The `foreign hand' theory is the least credible one. The only Pakistani functionary to support the argument was Foreign Office spokesman Masood Khan. In response to a question at the regular briefing, Masood Khan said that the probe into the Quetta incident would be `comprehensive and cover all aspects', including the alleged activities of Indian consulates. The probe was significant as it involved charges against three countries - India, Iran and Afghanistan. Iran and Afghanistan were charged by default after Indian consulates in their countries were accused of indulging in objectionable activities. Khan sought to argue that the government had arrived at some conclusions but did not want to disclose them.

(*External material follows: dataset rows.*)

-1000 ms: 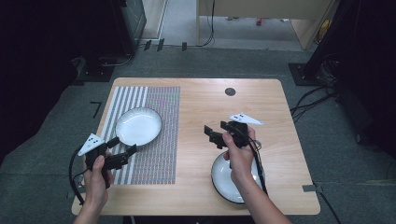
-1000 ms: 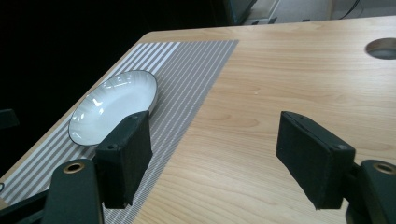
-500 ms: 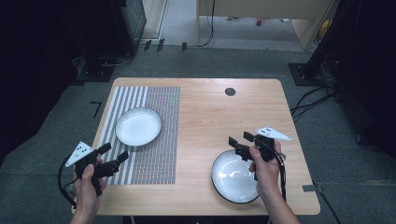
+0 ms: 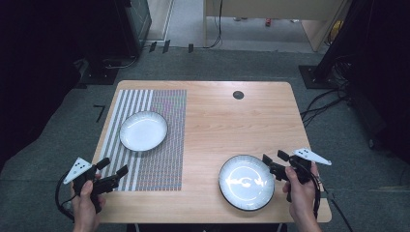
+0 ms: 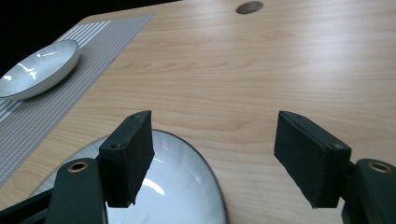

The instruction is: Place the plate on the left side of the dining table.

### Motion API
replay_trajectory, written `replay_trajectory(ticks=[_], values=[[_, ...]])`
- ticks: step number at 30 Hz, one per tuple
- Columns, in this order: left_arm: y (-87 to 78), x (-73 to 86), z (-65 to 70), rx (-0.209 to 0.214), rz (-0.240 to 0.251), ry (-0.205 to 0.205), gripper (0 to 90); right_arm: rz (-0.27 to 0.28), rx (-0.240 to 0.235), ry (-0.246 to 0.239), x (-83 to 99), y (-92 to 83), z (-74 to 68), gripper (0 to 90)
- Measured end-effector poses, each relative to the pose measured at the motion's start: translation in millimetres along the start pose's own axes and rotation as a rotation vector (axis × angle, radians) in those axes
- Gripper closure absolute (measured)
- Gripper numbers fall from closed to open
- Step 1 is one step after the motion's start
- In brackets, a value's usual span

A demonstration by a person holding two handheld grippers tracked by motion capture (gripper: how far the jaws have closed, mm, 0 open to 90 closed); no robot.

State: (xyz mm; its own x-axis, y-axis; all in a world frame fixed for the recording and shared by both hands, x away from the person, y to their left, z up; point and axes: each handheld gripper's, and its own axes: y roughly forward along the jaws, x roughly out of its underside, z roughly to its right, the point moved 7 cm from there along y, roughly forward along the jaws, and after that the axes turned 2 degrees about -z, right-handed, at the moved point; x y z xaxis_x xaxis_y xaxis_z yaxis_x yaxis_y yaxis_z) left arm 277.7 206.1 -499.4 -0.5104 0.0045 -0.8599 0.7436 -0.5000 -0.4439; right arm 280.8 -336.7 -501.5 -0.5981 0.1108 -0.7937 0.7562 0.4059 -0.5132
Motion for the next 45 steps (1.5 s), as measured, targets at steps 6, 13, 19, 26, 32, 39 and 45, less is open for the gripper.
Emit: replay_trajectory(ticks=[6, 13, 19, 26, 32, 39, 45], values=[[-4.0, 11.8, -12.7, -0.026, -0.006, -0.031, 14.0, -0.006, 0.051, 0.023, 17.4, -13.4, 27.1, 28.8], [-6.3, 29.7, -24.7, -0.070, -0.035, -0.042, 14.0, -0.005, 0.149, 0.006, 29.9, -27.5, 55.4, 29.4], [-7.3, 41.7, -36.3, -0.100, -0.059, -0.051, 14.0, -0.014, 0.216, 0.004, 42.9, -36.1, 78.4, 28.5], [-6.8, 47.8, -38.1, -0.126, -0.078, -0.021, 13.9, -0.055, 0.249, 0.027, 54.8, -36.9, 93.2, 27.5], [-2.8, 51.6, -35.9, -0.120, -0.110, -0.013, 13.9, -0.110, 0.283, -0.011, 63.7, -30.4, 97.2, 26.1], [0.9, 54.2, -36.4, -0.162, -0.159, 0.005, 13.9, -0.139, 0.306, -0.067, 64.6, -26.7, 94.5, 22.1], [4.3, 57.3, -36.8, -0.183, -0.213, 0.012, 13.9, -0.162, 0.337, -0.115, 65.9, -23.8, 91.8, 20.4]])
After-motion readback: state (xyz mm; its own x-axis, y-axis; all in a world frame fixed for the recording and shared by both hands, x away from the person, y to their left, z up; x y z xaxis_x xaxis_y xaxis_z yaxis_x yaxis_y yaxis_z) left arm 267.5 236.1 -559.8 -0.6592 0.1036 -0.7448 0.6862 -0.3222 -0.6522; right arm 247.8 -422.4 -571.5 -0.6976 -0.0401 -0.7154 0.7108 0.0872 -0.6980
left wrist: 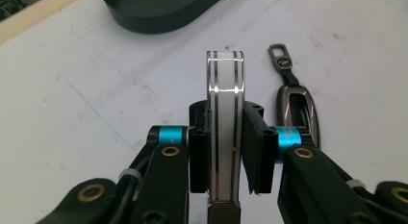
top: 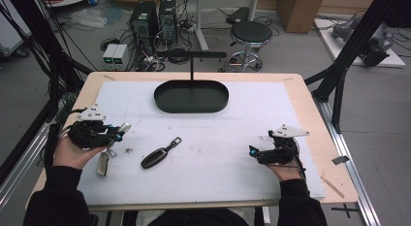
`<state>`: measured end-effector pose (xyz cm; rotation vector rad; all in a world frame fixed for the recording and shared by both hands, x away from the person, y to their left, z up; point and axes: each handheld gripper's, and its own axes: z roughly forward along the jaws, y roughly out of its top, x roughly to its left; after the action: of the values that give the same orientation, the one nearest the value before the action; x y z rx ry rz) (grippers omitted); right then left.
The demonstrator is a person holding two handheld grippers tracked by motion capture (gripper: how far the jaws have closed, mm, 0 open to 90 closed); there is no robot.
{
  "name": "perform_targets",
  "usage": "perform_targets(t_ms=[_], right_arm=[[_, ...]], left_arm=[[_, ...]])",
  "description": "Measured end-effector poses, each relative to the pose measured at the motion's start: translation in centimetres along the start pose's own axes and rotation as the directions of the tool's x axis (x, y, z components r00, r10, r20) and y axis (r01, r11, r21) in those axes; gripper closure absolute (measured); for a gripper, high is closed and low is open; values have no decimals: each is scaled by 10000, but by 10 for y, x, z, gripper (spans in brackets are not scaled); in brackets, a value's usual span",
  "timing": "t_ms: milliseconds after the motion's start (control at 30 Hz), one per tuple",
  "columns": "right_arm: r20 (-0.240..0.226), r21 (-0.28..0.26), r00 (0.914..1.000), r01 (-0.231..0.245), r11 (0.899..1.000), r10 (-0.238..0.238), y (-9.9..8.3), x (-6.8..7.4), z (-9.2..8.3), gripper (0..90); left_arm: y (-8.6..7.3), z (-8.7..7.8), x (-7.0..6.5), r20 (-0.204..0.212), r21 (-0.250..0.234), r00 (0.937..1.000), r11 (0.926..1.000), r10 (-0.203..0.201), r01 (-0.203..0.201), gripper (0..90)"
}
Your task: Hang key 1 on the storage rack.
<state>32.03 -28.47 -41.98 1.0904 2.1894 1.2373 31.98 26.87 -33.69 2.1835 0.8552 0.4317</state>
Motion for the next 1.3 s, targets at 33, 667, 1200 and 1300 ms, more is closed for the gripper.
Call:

The series of incidents that occurred in and around Quetta in the past few months make the gravity of the issue of sectarian strife clear. In June last year, Shia police cadets were shot dead by unidentified gunmen. Shias in the city blamed Sunni extremist groups for the attack. In July, more than 50 Shia worshippers were killed during Friday prayers at a Quetta mosque.
Most analysts agree that the current hostilities began in 1979 when General Zia began Islamising Pakistani politics in order to legitimise his rule. As a result, hardline religious groups were strengthened. These developments coincided with the Soviet invasion of Afghanistan in late 1979, as a result of which there was an influx of weaponry into Pakistan. Arms from the U.S. and funds from Saudi Arabia allowed Zia to wage a proxy war in Afghanistan with the help of mujahideen, or holy warriors. The dominant Sunni sect in Pakistan became militant. The Iranian revolution provided a ray of hope for the minority Shia sect, who received help from Iran. Consequently, Pakistan became the battleground for Islamic countries representing different sects.

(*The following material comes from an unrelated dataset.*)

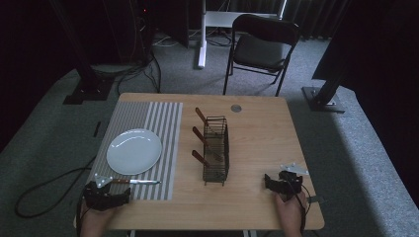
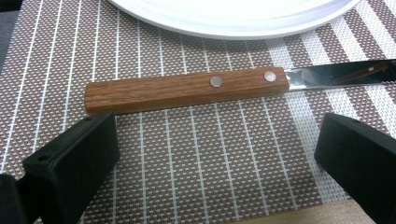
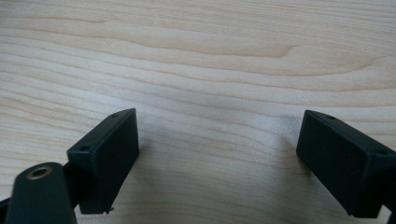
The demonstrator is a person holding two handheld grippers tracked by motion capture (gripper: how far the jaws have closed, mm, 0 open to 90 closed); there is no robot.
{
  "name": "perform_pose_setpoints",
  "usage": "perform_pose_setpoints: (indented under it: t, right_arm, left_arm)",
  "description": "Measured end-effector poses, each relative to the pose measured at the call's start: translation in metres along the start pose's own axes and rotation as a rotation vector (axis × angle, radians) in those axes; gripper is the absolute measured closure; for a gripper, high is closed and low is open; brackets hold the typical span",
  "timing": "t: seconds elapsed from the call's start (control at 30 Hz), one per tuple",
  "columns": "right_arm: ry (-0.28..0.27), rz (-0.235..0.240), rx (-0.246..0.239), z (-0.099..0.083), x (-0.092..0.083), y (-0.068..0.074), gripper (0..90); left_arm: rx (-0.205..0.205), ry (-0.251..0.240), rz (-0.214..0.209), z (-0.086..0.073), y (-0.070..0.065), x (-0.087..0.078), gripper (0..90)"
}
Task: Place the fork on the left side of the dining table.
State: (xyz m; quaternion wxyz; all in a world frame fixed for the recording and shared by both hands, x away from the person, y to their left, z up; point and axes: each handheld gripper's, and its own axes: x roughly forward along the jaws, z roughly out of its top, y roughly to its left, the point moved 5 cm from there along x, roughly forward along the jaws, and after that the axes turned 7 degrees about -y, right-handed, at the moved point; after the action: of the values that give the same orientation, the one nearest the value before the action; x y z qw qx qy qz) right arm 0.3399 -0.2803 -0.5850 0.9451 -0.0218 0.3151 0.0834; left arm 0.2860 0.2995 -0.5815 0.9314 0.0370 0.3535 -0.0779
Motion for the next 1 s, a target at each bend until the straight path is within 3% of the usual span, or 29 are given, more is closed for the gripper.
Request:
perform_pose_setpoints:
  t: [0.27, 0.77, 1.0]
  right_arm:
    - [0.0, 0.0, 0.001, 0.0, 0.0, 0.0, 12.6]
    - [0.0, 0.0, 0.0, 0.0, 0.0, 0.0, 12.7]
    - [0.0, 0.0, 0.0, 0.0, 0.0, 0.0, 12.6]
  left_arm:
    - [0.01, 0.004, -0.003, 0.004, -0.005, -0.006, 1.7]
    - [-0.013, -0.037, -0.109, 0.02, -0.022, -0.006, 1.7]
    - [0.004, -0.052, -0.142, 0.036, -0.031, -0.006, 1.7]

After 9/11, thanks to mounting U.S. pressure and a series of attacks by jehadi groups on Western and Christian targets, Musharraf launched a campaign against extremism in January 2002 and banned several militant groups. However, it was a half-hearted measure. He was not willing to take on jehadi and sectarian outfits beyond a point. He chose to strengthen the right-wing elements rather than compromise with mainstream political parties. Besides, he was not willing to give up jehad as a key element of its Kashmir policy. There are signs of change on this front after Musharraf met Prime Minister Atal Bihari Vajpayee on January 6 in Islamabad. But it is difficult to say at this juncture whether the change is permanent or strategic.

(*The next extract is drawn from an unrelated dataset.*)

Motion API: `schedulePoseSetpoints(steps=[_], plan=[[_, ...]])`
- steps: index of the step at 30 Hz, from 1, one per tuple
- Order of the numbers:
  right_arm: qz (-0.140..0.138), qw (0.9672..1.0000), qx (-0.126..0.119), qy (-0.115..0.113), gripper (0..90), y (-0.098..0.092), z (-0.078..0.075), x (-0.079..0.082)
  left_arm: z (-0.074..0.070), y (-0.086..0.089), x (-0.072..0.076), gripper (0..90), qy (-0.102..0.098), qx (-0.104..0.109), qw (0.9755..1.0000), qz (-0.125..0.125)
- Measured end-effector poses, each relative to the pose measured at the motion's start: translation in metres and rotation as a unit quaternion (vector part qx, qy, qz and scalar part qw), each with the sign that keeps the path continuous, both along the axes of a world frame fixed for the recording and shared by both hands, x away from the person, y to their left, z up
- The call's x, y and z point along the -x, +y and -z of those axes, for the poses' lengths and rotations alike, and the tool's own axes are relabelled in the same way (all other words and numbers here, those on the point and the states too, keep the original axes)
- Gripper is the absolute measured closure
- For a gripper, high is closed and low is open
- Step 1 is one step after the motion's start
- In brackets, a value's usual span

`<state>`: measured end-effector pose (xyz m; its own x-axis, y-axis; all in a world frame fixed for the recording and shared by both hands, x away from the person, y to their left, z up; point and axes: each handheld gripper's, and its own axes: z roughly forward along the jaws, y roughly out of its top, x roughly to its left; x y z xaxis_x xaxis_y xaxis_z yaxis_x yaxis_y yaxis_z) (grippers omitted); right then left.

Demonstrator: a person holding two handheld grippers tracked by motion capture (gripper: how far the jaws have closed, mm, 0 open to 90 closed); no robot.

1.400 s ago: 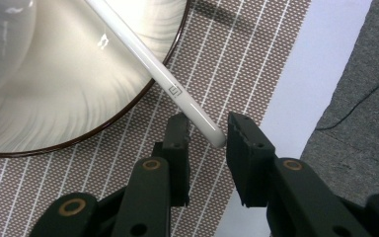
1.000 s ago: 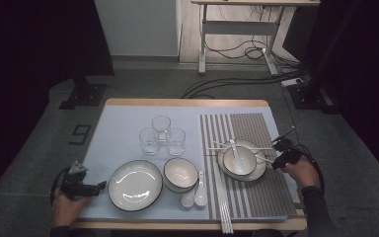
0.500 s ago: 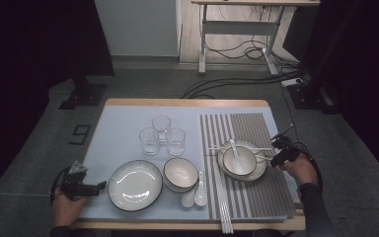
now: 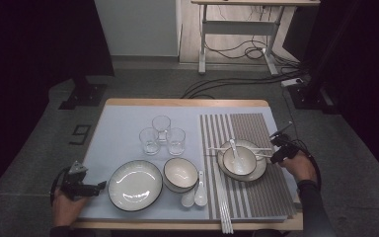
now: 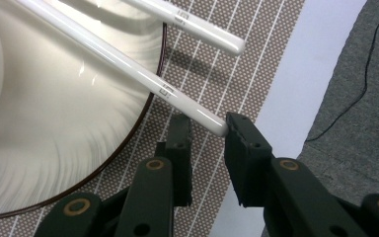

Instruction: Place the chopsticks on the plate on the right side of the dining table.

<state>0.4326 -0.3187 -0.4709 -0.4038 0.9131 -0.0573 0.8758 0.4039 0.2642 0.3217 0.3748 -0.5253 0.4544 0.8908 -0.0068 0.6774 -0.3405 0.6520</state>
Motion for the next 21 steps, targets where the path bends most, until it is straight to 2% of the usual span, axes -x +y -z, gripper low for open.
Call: schedulePoseSetpoints(steps=[13, 21], plan=[[0.008, 0.9999, 0.0, -0.012, 67.8, 0.003, 0.0, -0.009, 0.0, 0.0, 0.0, 0.8, 0.0, 0.0, 1.0, 0.0], [0.013, 0.9997, -0.001, -0.019, 70.6, 0.001, 0.0, -0.013, 0.0, 0.0, 0.0, 0.8, 0.0, 0.0, 1.0, 0.0]])
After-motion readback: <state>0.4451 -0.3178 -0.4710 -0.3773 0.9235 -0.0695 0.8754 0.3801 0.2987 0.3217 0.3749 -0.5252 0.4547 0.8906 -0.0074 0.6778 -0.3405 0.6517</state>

In his televised speech on January 12, 2002, Musharraf promised a series of measures to combat extremism. One of the key tasks announced was to bring all madrassas or religious schools into the mainstream and to tighten controls on their funding and curriculum.
Although several extremist groups were banned, their leaders were not prosecuted under the Anti-Terrorism Act. One leader with more than 20 charges of violent crimes pending against him was allowed to run for Parliament, while many secular politicians were disqualified for flimsy reasons such as not having enough educational qualification. Banned groups were allowed to function under new identities. Many militant outfits, though banned for a second time in November 2003, continue to function unhindered and are likely to resurface under new names.
According to a recent report of the International Crisis Group, Musharraf is unlikely to take any decisive action against domestic jehadis and madrassas spreading the ideology of jehad. "These unfulfilled promises could well prove his undoing," the report says.